US SEC Charges Dropil and team for Fraudulent and Unregistered ICO

Apr 24, 2020 | Compliance Updates, iComply Insights

U.S. Securities and Exchange Commission (SEC) charges founders and issuer of Dropil, Inc. with securities fraud

What Happened?

April 24, 2020: Between January and March 2018, Jeremy McAlpine, Zachary Matar, and Patrick O’Hara of Dropil, Inc. marketed the DROP token offering online to investors around the world.

In promoting the offering, Dropil promised to pool the capital raised for building and investing with their algorithm-based “Dex Bot”. Dropil promised investors the “Dex Bot” would provide returns from this activity in the form of DROP Tokens deposited into their wallets every 15 days. However, Dropil never made any deposits to investors’ wallets, nor performed any development of the aforementioned “Dex Bot”.

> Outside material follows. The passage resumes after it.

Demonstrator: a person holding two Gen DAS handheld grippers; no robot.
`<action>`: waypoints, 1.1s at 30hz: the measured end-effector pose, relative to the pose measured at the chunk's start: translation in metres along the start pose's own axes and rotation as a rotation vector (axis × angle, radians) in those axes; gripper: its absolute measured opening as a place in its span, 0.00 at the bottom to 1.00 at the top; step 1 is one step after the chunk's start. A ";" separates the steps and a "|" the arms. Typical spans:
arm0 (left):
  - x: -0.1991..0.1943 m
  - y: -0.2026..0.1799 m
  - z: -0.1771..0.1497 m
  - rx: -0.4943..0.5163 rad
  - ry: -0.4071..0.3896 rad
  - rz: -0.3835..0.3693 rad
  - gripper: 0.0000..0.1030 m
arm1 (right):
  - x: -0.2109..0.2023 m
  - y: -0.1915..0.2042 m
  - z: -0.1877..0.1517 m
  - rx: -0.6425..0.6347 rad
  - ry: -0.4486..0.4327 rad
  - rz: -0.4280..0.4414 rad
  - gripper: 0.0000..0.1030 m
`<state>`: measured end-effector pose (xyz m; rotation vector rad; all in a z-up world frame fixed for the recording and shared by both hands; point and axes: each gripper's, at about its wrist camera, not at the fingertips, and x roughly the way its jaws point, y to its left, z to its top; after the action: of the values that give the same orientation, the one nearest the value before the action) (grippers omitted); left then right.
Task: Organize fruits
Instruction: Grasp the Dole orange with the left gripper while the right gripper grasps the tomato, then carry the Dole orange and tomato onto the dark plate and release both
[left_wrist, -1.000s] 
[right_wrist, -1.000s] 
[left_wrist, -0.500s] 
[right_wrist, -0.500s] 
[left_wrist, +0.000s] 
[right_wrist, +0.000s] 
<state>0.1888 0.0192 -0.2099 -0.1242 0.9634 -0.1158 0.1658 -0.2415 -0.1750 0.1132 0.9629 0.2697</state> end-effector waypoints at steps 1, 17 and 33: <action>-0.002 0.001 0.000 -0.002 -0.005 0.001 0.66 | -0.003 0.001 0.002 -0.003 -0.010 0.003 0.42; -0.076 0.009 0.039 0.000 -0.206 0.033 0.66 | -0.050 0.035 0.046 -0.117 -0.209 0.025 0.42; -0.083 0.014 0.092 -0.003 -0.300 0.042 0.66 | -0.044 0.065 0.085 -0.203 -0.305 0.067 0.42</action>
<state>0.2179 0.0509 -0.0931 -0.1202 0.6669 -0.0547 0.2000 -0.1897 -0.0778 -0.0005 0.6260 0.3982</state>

The U.S. SEC (United States Securities and Exchange Commission) also found that Dropil claimed to have raised a total of USD $54 million from 34,000 investors–despite only raising $1.8 million from no more than 2,500 investors. In addition to this falsified evidence and testimony, the founders of Dropil were found to have used the money raised to fund other projects, as well as their own personal bank accounts.​

Source: https://www.sec.gov/litigation/litreleases/2020/lr24804.htm

Who Is Impacted?

Any issuer of a virtual asset who has failed to properly register their offering as a security, or has chosen to market it with false and misleading statements, or promises of potential returns.

Why This Matters?

2,500 investors lost $1.8 million in this scheme. The action taken by the SEC is evidence that they have both the authority and technical ability to monitor, investigate, and take action against the bad actors operating illegally in the digital capital markets, without prejudice.

What’s Next?

Issuers of “utility tokens”, security tokens, cryptocurrencies, etc., who used their virtual asset to either raise capital, secure investment, or generate pre-sales will continue to fall under scrutiny.

  • Was the offering registered with the proper authority?
  • Was the opportunity marketed in a lawful manner and with integrity?
  • Are the funds that were raised being used in the manner that they were presented to potential purchasers?

Such firms should seek independent legal advice to consider whether they may be exposed to this type of risk.

The SEC action against the Dropil ICO is yet another case study in what can put an issuer offside–and land them in court–in the U.S. market.